I have a multiple csv files with the following content:
Duration (ms),Start date,End date,Start station number,Start station,End station number,End station,Bike number,Member Type
840866,8/31/2016 23:59,9/1/2016 0:13,31117,15th & Euclid St NW,31228,8th & H St NW,W20409,Registered
And I have about 10 millions raws of this data.
I need to normalise this data and split it into tables. I suppose there will be tables: stations, bikes, rides. In terms of OLAP rides are facts, and stations and bikes are dimensions. I'm very new to data analysis so I could use incorrect terms. But I'm trying to use this approach.

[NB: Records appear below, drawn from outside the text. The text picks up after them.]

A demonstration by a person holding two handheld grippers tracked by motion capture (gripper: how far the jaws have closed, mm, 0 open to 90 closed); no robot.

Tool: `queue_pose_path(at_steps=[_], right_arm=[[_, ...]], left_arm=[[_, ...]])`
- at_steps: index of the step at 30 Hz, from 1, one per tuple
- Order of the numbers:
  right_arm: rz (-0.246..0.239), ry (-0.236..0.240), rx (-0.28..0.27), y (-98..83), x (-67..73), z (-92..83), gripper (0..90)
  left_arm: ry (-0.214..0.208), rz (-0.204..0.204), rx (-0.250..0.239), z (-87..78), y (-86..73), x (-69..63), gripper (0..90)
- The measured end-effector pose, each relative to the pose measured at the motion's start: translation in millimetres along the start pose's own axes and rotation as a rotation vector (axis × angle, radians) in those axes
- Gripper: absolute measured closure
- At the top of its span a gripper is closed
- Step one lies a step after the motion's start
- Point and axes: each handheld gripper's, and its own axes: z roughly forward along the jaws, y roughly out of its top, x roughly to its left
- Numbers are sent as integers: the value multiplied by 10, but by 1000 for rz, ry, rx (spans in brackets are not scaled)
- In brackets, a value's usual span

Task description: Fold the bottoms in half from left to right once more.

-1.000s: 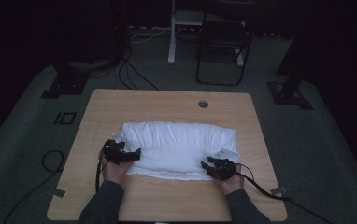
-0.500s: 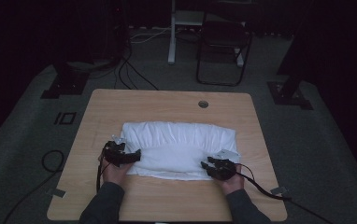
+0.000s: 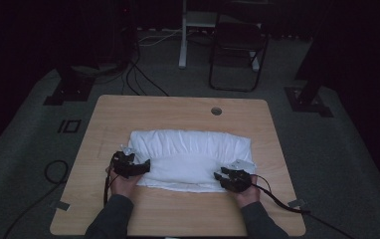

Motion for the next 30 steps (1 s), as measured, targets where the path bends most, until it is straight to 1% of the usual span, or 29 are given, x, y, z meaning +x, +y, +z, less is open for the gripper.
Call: queue_pose_path(at_steps=[3, 5, 6, 8, 9, 11, 13, 15, 17, 19, 22, 24, 27, 30], right_arm=[[1, 1, -1, -1, -1, 0, 582], [1, 1, -1, -1, -1, 0, 582], [1, 1, -1, -1, -1, 0, 582], [1, 1, -1, -1, -1, -1, 582], [1, 1, -1, -1, -1, -1, 582], [1, 1, 0, -1, -1, -1, 582], [2, 2, 0, -1, -2, -1, 582], [2, 2, 0, -1, -2, -1, 581], [3, 3, 0, 0, -1, -1, 578], [3, 3, 1, 1, 1, -2, 579], [2, 7, 5, 4, 8, -4, 576], [-2, 13, 8, 5, 19, -7, 572], [-9, 16, 13, 8, 42, -12, 555], [-26, 11, 20, 56, 61, -23, 534]], left_arm=[[-26, 17, -7, -20, -3, -15, 236], [-57, 22, -19, -36, -12, -38, 348], [-65, 23, -22, -40, -17, -45, 404], [-99, 18, -33, -42, -27, -58, 529], [-115, 12, -37, -40, -32, -63, 578], [-137, -4, -41, -38, -39, -58, 654], [-163, -23, -41, -35, -44, -38, 706], [-180, -42, -45, -31, -52, -20, 745], [-188, -48, -46, -31, -53, -11, 775], [-195, -43, -47, -33, -53, 2, 792], [-208, -56, -52, -35, -53, 26, 803], [-205, -54, -55, -51, -49, 36, 808], [-200, -39, -78, -75, -42, 43, 812], [-199, -42, -92, -121, -24, 63, 815]])
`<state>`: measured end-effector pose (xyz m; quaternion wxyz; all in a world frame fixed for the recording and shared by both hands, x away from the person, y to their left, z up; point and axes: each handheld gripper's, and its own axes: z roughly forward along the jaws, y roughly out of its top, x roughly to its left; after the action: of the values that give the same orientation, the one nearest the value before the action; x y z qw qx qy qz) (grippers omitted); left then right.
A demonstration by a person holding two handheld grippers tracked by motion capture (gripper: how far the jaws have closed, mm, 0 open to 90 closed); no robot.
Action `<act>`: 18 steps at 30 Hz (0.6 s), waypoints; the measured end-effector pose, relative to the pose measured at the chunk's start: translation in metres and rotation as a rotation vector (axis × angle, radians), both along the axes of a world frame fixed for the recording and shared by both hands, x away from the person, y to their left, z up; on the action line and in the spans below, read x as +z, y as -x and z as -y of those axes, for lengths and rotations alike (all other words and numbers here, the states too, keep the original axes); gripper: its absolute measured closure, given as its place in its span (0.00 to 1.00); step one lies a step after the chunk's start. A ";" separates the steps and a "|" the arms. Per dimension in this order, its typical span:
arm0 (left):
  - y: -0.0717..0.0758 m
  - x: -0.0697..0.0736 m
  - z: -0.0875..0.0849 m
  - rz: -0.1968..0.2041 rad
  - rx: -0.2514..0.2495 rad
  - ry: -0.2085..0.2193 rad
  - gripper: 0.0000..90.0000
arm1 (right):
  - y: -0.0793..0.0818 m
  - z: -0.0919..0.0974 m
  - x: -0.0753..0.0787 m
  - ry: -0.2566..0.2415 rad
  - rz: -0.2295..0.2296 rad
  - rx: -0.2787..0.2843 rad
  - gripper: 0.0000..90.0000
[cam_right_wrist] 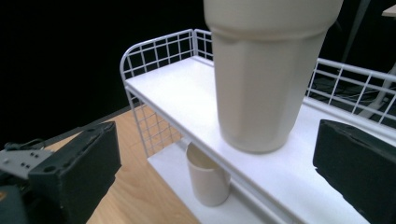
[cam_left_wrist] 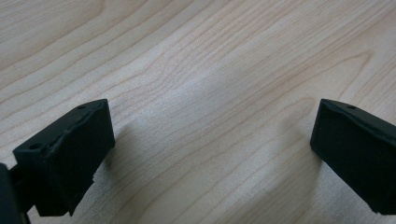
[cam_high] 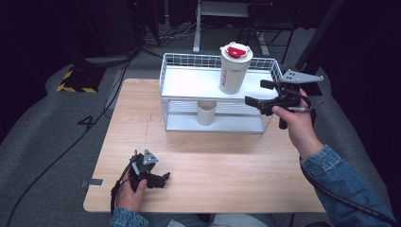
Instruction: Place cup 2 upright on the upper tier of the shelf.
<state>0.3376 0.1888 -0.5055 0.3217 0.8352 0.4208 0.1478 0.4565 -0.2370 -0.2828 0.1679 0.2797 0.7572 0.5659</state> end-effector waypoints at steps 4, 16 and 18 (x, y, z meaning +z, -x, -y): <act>0.000 0.000 0.000 0.000 0.000 0.000 0.00 | 0.014 0.010 -0.008 -0.016 -0.022 0.021 0.02; 0.000 0.000 0.000 0.000 -0.003 0.000 0.00 | 0.046 0.030 -0.033 0.027 -0.059 0.016 0.05; 0.000 0.000 -0.001 0.000 -0.004 0.000 0.00 | 0.049 0.034 -0.040 0.035 -0.068 0.012 0.05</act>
<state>0.3377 0.1893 -0.5055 0.3219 0.8360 0.4192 0.1474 0.4073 -0.2706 -0.3224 0.1435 0.2910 0.7739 0.5438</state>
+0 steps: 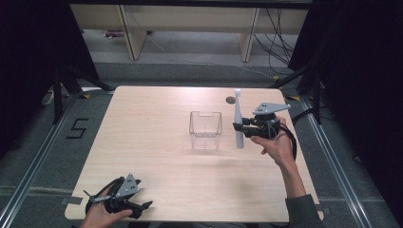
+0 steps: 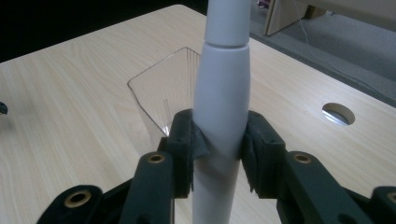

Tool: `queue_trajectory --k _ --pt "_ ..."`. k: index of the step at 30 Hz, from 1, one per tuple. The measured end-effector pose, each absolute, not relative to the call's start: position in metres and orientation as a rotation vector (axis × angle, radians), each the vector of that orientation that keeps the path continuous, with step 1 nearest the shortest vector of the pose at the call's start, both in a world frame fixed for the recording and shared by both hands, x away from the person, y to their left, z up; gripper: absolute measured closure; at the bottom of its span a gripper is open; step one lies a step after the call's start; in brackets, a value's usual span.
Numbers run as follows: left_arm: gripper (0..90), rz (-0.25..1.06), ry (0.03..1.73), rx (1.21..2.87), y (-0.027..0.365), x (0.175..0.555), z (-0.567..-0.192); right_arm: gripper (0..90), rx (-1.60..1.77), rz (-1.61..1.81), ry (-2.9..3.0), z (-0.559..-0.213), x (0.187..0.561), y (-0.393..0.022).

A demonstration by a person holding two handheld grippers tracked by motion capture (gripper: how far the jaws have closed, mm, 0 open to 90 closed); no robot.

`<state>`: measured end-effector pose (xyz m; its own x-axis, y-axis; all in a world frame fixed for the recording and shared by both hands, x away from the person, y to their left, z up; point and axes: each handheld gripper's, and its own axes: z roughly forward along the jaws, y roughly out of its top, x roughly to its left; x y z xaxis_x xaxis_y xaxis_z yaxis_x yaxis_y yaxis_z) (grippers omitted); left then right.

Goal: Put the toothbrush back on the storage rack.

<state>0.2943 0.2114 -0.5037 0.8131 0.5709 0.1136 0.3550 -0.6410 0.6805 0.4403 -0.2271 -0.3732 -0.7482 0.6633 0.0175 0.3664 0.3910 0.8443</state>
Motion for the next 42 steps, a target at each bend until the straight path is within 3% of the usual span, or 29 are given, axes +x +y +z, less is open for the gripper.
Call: queue_trajectory --k 42 --pt "16.0 0.415 0.686 2.318 0.211 0.293 -0.504 67.2 0.797 1.345 2.312 -0.326 0.466 -0.177"
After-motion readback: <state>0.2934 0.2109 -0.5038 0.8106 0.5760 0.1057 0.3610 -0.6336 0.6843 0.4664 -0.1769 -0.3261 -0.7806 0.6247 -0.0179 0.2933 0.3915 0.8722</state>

So the question is how to write this data into database as optimal as it possible? The approach I can imagine is following:
1) Read line from csv
2) Create a record for station and get foreign key for it (with direct SQL query).
3) Create a record for a bike and get FK for it.
4) Create a record for a datetime (i'm not sure if it could be useful for further data analysis)
5) Create a record for ride with FK for each of it 'dimensions'
6) Repeat
But if I have 10 millions of rows, this approach will make ~40 millions of queries to database, which looks terrible and not optimal.
Is there more optimal approaches/algorithms/technologies to do it? I'm going to use python and psql for it, if it's important.